The track's lyrics take the form of a letter with multiple verses addressed at members of Drake's family. The first verse is addressed to Drake's son Adonis, the second is addressed to Dennis and Sandra "Sandi" Graham, both of Drake's parents, the third is addressed to Drake's alleged daughter, and the last verse is addressed to Drake himself. In the song, Lamar alleges that Drake has a secret child, a daughter, accuses Drake of fathering further children aside from his alleged daughter, states that Drake has sex offenders on his record label OVO Sound, and calls him a sexual predator. Lamar also mentions that Drake is allegedly running a sex trafficking ring out of his Toronto mansion and states that his mansion known as "The Embassy" will be raided by law enforcement because of this, directly alluding to rapper Sean "Diddy" Combs' estate being raided amid his sexual abuse allegations. Lamar also compares Drake's actions to those of former film producer and convicted sex offender Harvey Weinstein. Lamar, in the final section of the track addressing Drake, addresses the confusion that came out of the track releasing within an hour of Drake's "Family Matters" with the lines "Dear Aubrey / I know you're probably thinkin' I wanted to crash your party / But truthfully, I don't have a hatin' bone in my body / There's supposed to be a good exhibition within the game / But you fucked up the moment you called out my family's name".

==Cover art==
The cover art used in the original YouTube release shows an uncropped version of the photo that accompanied Lamar's previous song, "6:16 in LA". In addition to the glove, it shows a shirt, jewelry receipts, a visit card and three prescription medicines with the name "Aubrey Graham" (Drake's real name) on them, later revealed to be one for Ozempic, one for Adderall, and one for Zolpidem. According to DJ Akademiks, these items were stolen from a suitcase belonging to Drake's father, Dennis Graham. A week later, an unknown X/Twitter user posted a video playing the song on a Panasonic Toughbook and showing the original photo items hanging at a balcony, requiring Drake and Akademiks to retract their theft accusation.

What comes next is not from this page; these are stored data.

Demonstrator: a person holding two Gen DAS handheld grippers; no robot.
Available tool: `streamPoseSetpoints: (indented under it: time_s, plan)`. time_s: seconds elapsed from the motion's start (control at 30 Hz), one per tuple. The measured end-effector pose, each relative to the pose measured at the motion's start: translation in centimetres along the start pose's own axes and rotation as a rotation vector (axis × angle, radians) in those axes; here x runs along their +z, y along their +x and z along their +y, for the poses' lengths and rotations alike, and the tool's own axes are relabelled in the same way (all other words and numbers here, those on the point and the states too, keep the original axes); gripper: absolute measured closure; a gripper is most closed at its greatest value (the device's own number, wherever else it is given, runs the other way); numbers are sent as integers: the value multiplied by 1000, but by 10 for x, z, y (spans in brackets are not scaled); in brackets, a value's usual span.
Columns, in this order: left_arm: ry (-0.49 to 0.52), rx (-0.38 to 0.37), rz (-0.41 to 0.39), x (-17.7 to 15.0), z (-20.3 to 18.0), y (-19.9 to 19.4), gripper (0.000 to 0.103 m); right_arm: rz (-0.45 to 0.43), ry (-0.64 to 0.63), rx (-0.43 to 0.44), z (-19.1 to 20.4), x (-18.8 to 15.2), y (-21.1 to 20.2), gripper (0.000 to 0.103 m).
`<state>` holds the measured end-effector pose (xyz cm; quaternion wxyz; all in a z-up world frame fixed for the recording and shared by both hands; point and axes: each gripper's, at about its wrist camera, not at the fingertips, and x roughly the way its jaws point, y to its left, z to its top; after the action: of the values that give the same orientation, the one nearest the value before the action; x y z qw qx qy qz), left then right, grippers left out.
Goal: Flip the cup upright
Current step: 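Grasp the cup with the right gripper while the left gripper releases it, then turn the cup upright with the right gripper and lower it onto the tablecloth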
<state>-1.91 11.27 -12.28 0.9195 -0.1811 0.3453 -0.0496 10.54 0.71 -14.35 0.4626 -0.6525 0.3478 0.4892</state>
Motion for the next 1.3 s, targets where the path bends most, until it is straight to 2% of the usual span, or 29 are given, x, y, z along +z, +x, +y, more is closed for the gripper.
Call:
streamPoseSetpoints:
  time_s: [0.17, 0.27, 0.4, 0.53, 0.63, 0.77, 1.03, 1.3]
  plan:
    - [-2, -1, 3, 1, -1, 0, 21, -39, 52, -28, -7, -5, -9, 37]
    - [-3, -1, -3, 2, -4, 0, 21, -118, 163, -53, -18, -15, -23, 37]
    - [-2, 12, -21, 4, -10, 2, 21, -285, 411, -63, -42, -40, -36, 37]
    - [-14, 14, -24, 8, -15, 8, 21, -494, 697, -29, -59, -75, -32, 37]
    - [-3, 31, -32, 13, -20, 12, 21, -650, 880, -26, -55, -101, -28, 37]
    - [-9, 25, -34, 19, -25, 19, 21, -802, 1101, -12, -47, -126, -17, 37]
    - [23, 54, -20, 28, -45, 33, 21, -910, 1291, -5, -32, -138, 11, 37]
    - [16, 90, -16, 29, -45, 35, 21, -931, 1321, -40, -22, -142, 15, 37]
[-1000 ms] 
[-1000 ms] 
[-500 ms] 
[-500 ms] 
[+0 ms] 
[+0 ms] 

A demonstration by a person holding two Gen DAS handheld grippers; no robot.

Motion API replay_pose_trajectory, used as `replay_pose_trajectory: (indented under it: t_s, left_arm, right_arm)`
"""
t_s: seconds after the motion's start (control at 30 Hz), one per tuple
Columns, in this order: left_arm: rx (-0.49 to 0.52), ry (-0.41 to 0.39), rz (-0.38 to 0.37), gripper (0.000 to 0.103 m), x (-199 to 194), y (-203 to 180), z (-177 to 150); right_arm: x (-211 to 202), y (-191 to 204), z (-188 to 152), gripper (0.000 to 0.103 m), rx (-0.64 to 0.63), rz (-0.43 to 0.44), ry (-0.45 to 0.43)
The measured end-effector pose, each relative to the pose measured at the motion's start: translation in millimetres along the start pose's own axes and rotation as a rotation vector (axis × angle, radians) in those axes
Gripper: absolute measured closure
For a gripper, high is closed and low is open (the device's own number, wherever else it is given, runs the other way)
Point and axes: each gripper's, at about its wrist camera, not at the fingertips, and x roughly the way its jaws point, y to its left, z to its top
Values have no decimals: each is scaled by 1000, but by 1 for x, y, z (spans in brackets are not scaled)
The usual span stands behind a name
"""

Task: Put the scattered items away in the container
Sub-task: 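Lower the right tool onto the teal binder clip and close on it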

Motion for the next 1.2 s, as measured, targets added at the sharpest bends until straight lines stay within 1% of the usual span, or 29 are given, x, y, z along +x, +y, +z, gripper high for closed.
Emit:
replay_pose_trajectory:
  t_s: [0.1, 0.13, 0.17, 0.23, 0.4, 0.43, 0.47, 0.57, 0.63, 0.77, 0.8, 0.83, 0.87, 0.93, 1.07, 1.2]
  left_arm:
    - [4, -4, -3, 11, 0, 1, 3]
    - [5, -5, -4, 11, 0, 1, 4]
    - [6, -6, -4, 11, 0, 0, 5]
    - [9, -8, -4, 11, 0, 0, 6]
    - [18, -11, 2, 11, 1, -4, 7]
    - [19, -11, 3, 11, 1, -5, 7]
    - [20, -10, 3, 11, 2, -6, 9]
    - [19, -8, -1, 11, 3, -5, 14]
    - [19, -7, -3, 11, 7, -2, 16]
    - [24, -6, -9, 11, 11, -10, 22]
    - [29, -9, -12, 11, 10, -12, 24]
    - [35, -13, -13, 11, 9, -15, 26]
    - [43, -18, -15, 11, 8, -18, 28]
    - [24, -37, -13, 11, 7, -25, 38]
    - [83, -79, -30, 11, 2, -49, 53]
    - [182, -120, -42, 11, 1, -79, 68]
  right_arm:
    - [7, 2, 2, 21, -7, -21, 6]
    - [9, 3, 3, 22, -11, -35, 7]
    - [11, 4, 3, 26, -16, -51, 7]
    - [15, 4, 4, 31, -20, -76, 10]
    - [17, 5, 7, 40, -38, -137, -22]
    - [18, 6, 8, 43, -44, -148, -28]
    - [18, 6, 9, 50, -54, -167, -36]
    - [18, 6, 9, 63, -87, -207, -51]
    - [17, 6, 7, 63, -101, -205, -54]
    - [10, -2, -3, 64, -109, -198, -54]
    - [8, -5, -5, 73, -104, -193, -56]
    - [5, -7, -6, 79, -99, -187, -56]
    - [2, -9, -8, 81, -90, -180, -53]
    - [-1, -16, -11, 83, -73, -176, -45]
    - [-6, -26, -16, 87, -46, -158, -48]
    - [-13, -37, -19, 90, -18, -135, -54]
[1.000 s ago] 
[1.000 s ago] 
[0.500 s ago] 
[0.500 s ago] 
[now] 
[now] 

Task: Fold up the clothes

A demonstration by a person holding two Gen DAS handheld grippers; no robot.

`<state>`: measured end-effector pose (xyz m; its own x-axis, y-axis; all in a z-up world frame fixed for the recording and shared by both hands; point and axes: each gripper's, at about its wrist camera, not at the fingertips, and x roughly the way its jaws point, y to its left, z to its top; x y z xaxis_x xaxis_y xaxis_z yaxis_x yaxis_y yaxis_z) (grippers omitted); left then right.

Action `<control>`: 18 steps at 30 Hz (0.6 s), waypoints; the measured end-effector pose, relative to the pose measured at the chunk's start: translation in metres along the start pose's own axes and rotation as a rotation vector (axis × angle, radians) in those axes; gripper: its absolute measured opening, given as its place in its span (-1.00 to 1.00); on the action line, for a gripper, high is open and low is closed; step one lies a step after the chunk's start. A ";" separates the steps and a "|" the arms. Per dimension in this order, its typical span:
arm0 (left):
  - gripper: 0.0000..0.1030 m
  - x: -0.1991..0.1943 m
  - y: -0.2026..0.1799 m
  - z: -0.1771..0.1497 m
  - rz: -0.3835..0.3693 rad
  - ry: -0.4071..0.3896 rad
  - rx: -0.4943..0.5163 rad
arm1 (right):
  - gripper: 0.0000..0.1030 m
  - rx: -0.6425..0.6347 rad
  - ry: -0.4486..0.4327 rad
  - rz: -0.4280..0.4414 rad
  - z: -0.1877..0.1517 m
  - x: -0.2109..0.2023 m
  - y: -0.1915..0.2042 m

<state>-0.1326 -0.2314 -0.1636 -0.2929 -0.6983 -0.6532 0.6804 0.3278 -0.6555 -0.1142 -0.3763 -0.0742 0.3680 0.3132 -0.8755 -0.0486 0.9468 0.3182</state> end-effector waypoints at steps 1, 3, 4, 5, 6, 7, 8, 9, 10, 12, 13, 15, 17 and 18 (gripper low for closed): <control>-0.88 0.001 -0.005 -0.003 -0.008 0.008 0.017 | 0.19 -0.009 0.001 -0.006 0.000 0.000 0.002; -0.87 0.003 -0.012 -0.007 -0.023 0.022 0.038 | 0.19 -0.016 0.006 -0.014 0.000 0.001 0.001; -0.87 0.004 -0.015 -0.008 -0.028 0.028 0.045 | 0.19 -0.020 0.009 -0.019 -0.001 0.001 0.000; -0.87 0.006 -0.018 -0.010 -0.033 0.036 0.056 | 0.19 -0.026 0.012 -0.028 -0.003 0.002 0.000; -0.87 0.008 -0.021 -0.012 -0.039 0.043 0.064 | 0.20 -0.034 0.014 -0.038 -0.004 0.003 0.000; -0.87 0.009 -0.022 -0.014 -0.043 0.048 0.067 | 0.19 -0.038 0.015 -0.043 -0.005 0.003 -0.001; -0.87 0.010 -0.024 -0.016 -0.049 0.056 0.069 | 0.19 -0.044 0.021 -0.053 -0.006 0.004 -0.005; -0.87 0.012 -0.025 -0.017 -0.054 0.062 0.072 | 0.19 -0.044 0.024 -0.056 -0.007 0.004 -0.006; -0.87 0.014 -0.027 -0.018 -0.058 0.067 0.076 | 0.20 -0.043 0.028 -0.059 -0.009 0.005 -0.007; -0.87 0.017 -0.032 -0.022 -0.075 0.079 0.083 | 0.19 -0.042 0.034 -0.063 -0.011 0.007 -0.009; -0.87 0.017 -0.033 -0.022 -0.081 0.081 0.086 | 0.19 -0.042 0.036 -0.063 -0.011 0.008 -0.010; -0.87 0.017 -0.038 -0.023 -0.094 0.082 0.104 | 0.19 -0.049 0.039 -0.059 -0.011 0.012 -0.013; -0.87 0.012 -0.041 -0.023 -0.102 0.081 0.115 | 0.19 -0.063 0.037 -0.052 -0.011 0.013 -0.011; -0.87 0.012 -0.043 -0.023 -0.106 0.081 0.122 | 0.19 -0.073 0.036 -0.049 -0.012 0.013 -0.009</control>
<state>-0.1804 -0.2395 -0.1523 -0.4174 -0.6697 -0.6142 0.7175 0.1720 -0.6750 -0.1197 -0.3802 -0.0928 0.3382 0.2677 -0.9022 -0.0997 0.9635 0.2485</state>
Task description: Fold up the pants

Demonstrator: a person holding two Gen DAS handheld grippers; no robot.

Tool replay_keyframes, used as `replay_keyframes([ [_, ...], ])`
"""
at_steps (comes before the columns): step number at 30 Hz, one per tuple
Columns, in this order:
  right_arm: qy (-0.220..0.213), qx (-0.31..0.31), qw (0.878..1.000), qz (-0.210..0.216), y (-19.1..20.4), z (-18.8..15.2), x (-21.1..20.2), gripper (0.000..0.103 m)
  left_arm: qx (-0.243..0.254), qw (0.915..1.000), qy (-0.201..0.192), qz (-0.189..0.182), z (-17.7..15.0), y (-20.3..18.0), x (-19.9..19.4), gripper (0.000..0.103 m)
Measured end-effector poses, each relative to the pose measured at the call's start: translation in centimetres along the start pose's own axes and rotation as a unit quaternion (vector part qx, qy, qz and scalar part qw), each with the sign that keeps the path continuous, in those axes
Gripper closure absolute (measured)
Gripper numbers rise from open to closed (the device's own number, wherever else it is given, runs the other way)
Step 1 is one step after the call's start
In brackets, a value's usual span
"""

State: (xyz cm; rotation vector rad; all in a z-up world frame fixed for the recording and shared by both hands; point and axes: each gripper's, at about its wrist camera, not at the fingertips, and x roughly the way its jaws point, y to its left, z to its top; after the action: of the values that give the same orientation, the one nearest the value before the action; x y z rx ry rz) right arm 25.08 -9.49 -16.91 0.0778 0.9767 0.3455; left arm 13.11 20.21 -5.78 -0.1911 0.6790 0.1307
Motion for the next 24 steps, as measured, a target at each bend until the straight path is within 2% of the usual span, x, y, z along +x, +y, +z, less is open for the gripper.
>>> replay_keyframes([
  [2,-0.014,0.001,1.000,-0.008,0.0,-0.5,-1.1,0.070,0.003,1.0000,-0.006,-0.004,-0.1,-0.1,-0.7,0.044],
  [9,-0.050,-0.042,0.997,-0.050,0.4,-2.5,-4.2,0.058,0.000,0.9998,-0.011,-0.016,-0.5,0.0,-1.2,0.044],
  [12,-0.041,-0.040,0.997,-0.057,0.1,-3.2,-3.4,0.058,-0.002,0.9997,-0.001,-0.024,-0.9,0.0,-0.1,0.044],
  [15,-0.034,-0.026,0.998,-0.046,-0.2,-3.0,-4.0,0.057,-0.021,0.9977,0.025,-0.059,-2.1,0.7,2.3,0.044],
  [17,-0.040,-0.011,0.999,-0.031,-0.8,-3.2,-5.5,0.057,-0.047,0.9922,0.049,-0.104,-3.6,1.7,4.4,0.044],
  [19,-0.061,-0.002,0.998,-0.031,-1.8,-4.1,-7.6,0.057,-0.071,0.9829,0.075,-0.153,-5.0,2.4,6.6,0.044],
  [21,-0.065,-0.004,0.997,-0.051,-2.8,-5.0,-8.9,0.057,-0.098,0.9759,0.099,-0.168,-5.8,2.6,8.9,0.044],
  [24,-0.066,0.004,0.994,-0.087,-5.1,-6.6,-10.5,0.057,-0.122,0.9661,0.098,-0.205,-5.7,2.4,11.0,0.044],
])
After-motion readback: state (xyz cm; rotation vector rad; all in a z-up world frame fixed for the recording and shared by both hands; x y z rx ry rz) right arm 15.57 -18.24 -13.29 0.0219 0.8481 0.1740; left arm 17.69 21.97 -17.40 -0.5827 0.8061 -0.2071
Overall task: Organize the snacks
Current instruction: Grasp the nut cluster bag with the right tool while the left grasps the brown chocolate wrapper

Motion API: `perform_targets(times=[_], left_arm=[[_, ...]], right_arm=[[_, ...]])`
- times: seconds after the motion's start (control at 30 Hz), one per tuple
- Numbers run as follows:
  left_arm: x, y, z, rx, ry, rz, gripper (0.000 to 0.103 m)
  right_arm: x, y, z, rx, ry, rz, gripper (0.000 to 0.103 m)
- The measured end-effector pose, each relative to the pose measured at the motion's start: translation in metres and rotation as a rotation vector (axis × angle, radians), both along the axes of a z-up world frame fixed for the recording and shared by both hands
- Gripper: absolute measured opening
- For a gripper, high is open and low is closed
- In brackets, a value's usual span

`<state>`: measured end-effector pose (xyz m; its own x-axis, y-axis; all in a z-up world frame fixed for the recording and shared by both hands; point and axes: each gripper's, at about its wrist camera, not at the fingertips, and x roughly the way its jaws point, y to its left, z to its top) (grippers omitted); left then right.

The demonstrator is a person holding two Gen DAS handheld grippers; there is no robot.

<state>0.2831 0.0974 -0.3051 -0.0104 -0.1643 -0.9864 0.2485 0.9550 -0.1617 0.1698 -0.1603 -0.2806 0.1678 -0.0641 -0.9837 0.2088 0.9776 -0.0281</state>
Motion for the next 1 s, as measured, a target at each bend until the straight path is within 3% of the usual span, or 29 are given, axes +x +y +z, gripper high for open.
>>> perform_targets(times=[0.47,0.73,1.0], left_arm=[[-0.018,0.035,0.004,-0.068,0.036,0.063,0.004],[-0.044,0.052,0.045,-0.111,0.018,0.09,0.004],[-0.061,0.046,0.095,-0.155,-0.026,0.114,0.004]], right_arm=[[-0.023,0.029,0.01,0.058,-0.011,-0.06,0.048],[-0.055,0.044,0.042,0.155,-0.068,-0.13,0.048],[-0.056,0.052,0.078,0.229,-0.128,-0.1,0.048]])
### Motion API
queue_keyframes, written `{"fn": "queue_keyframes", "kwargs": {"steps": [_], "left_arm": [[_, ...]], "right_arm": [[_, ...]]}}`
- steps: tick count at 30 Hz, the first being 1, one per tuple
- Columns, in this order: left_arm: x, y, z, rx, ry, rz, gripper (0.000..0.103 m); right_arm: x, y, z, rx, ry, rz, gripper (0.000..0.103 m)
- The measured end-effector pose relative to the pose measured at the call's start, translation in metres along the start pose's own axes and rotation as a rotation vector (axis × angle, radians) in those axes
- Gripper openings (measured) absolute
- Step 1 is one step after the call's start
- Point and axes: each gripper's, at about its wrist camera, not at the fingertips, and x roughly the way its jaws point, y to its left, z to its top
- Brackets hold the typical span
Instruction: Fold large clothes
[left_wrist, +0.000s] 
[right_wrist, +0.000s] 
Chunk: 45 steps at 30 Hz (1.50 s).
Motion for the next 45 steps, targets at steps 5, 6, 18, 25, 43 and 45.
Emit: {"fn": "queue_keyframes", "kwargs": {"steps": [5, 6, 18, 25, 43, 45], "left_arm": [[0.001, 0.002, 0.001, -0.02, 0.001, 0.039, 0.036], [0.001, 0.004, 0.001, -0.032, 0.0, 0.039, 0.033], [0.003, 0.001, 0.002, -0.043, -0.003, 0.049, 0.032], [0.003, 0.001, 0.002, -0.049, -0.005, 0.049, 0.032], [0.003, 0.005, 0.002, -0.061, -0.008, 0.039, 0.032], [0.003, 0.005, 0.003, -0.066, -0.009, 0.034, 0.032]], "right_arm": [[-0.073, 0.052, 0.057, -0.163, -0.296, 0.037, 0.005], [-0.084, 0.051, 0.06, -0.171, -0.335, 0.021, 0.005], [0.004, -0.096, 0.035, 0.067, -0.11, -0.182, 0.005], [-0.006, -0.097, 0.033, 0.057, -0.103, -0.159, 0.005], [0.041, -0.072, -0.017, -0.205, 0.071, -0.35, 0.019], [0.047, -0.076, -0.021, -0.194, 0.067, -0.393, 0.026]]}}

The song was released to streaming platforms the next day with the artwork being replaced with a black square, possibly due to Spotify and Apple Music rules about using someone's private belongings without permission from the owner.

==Credits and personnel==
- Kendrick Lamar – vocals, songwriting
- The Alchemist – production
- Nicolas De Porcel – mastering
- Johnathan Turner – mixing
- Ray Charles Brown Jr. – engineering

==Charts==

===Weekly charts===

Weekly chart performance for "Meet the Grahams"
| Chart (2024) | Peak position |
|---|---|
| Australia (ARIA) | 42 |
| Australia Hip Hop/R&B (ARIA) | 10 |
| Canada Hot 100 (Billboard) | 16 |
| Global 200 (Billboard) | 17 |
| Ireland (IRMA) | 26 |
| Lithuania (AGATA) | 26 |
| MENA (IFPI) | 17 |
| New Zealand (Recorded Music NZ) | 22 |
| Portugal (AFP) | 54 |
| South Africa (Billboard) | 19 |
| Sweden (Sverigetopplistan) | 93 |
| Switzerland (Schweizer Hitparade) | 68 |
| UK Singles (Official Charts) | 28 |
| UK Hip Hop/R&B (Official Charts) | 5 |
| US Billboard Hot 100 | 12 |
| US Hot R&B/Hip-Hop Songs (Billboard) | 6 |

===Year-end charts===

2024 year-end chart performance for "Meet the Grahams"
| Chart (2024) | Position |
|---|---|
| US Hot R&B/Hip-Hop Songs (Billboard) | 83 |

==Certifications==

Certifications for "Meet the Grahams"
| Region | Certification | Certified units/sales |
| Australia (ARIA) | Gold | 35,000^{‡} |
| Brazil (Pro-Música Brasil) | Gold | 20,000^{‡} |
^{‡} Sales+streaming figures based on certification alone.